2. Haushaltsgerätevorrichtung nach Anspruch 1, dadurch gekennzeichnet, dass das erste Fixierelement (18a, 20a; 18b) bezüglich einer Haupterstreckungsrichtung
der Lagerachse (16a; 16b) in einem ersten Seitenbereich der Lagerachse (16a; 16b)
angeordnet ist.
3. Haushaltsgerätevorrichtung nach Anspruch 1 oder 2, dadurch gekennzeichnet, dass das erste Fixierelement (18a, 20a; 18b) als Rastelement ausgebildet ist.
4. Haushaltsgerätevorrichtung nach einem der vorhergehenden Ansprüche, dadurch gekennzeichnet, dass das erste Fixierelement (18a, 20a; 18b) selbstauslösend ausgebildet ist und sich
das Griffelement (14a; 14b) bei Überschreiten einer auf das Griffelement (14a; 14b)
ausgeübten Grenzzugkraft aus der fixierten Verschiebeposition löst.
5. Haushaltsgerätevorrichtung nach einem der vorhergehenden Ansprüche, dadurch gekennzeichnet, dass die Lagerachse (16a; 16b) zumindest ein zweites Fixierelement (18a, 20a; 18b) aufweist,
welches bezüglich einer Haupterstreckungsrichtung der Lagerachse (16a; 16b) an einem
dem ersten Fixierelement (18a, 20a; 18b) gegenüberliegenden zweiten Seitenbereich
der Lagerachse (16a; 16b) angeordnet ist.
6. Haushaltsgerätevorrichtung nach einem der vorhergehenden Ansprüche, dadurch gekennzeichnet, dass die Lagerachse (16a) mit dem Griffelement (14a) axial fest verbunden ist und das
Geräteverschlusselement (10a) zumindest ein zu dem ersten Fixierelement (18a, 20a)
korrespondierendes erstes weiteres Fixierelement (22a) aufweist.
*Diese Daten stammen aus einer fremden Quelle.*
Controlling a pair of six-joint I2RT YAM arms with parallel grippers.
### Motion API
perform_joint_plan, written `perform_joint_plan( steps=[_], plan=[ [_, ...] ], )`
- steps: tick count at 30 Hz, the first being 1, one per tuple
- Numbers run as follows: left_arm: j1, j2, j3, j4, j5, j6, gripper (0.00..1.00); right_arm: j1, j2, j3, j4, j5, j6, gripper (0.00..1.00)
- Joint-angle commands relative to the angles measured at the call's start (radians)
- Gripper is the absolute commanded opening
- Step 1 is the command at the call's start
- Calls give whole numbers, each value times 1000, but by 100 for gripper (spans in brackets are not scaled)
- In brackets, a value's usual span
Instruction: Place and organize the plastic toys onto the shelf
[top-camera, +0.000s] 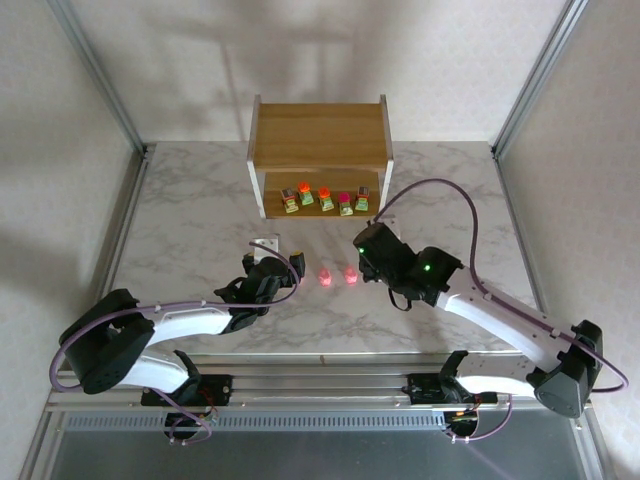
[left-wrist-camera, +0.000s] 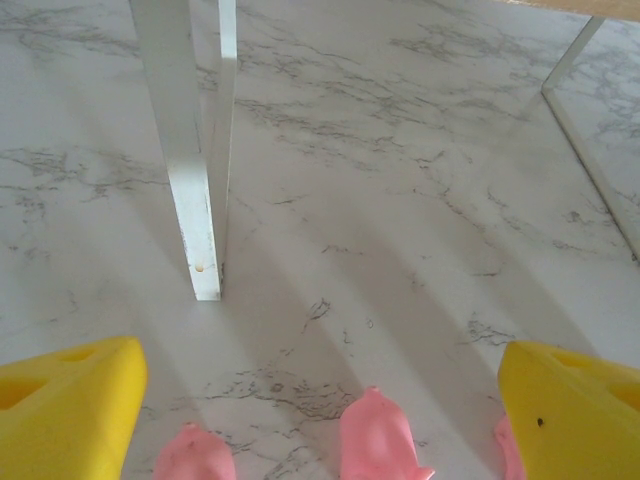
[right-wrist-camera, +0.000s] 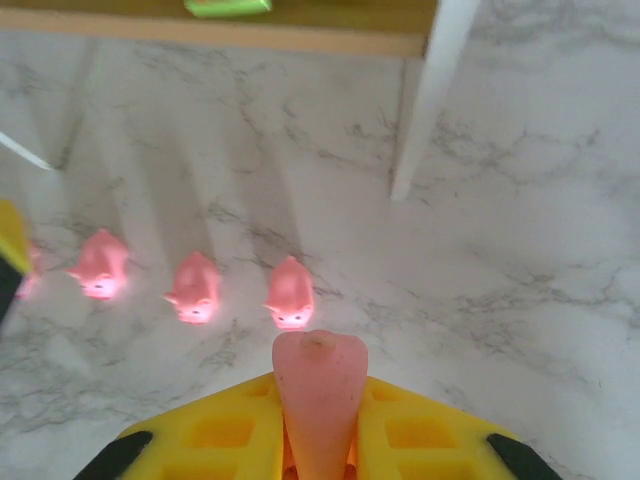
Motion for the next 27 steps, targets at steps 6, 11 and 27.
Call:
perform_joint_plan(
  steps=[6,11,27],
  plan=[
    [12,-34,-4,1,7,-4,91,58,49,265,-150,121,-52,19],
    [12,-37,-4,1,16,-4,91,59,124,447,-194,142,-119,20],
    [7,-93,-43,61,132,20,91,-64,503,1123,-382,111,-297,20]
  ],
)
7. Haushaltsgerätevorrichtung nach einem der Ansprüche 1 bis 5, dadurch gekennzeichnet, dass die Lagerachse (16b) mit dem Geräteverschlusselement (10b) axial fest verbunden ist
und das Griffelement (14b) zumindest ein zu dem ersten Fixierelement (18b) korrespondierendes
erstes weiteres Fixierelement (22b) aufweist.
8. Haushaltsgerätevorrichtung nach Anspruch 6 oder 7, dadurch gekennzeichnet, dass ein an dem Griffelement (14a; 14b) angeordnetes Fixierelement (18a, 20a; 22b) der
Fixierelemente (18a, 20a, 22a; 18b, 22b) zumindest in der fixierten Verschiebeposition
um eine von der Lagerachse (16a; 16b) definierte Drehachse (26a; 26b) drehbar ist.
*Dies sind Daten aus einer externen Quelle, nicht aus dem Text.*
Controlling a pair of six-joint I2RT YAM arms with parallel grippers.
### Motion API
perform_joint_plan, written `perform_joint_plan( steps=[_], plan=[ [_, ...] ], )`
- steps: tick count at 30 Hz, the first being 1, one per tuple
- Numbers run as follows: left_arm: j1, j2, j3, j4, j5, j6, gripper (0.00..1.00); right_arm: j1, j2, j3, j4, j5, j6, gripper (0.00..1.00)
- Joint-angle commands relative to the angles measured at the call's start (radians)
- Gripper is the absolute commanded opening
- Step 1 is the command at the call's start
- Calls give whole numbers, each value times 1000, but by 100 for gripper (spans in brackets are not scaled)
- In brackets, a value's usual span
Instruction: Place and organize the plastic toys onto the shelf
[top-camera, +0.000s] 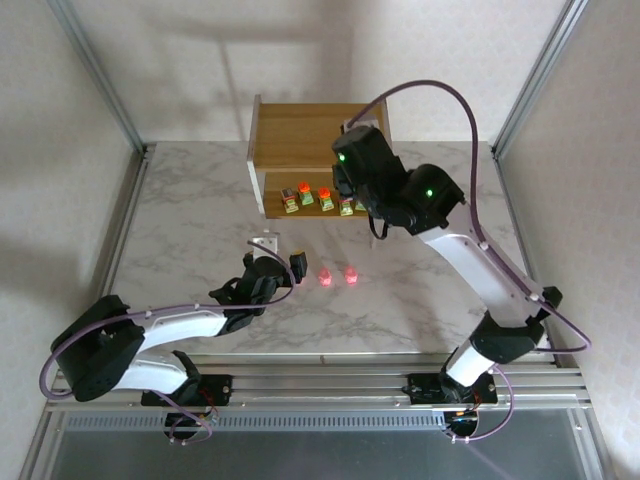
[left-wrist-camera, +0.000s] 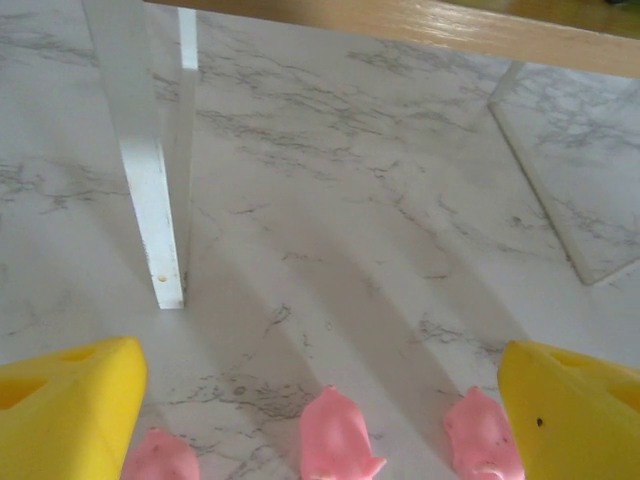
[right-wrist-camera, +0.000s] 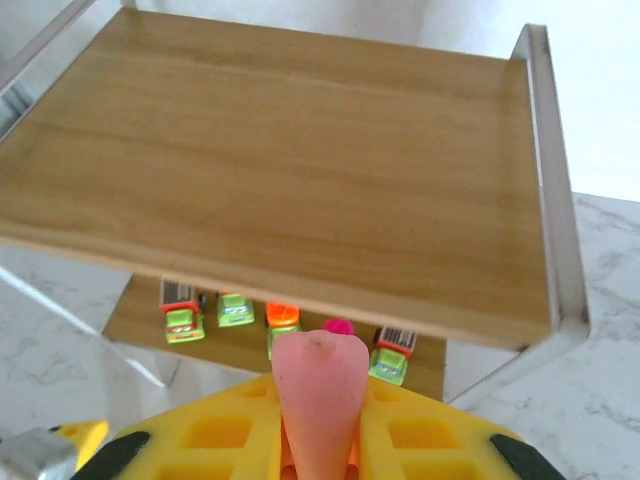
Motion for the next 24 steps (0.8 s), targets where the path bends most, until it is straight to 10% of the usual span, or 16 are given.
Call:
perform_joint_plan(
  steps=[1,24],
  plan=[
    [3,-37,-29,49,67,18,91,-47,68,124,-96,-33,-49,21],
    [-1,-19,-16,41,82,22,90,-255,304,390,-212,-135,-77,21]
  ],
)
9. Haushaltsgerätevorrichtung nach einem der Ansprüche 6 bis 8, dadurch gekennzeichnet, dass ein an dem Geräteverschlusselement (10a; 10b) angeordnetes Fixierelement (22a; 18b)
der Fixierelemente (18a, 20a, 22a; 18b, 22b) zumindest relativ zu dem Geräteverschlusselement
(10a; 10b) unbeweglich ist.
10. Haushaltsgerät, insbesondere Haushaltskältegerät, mit zumindest einer Haushaltsgerätevorrichtung
nach einem der vorhergehenden Ansprüche.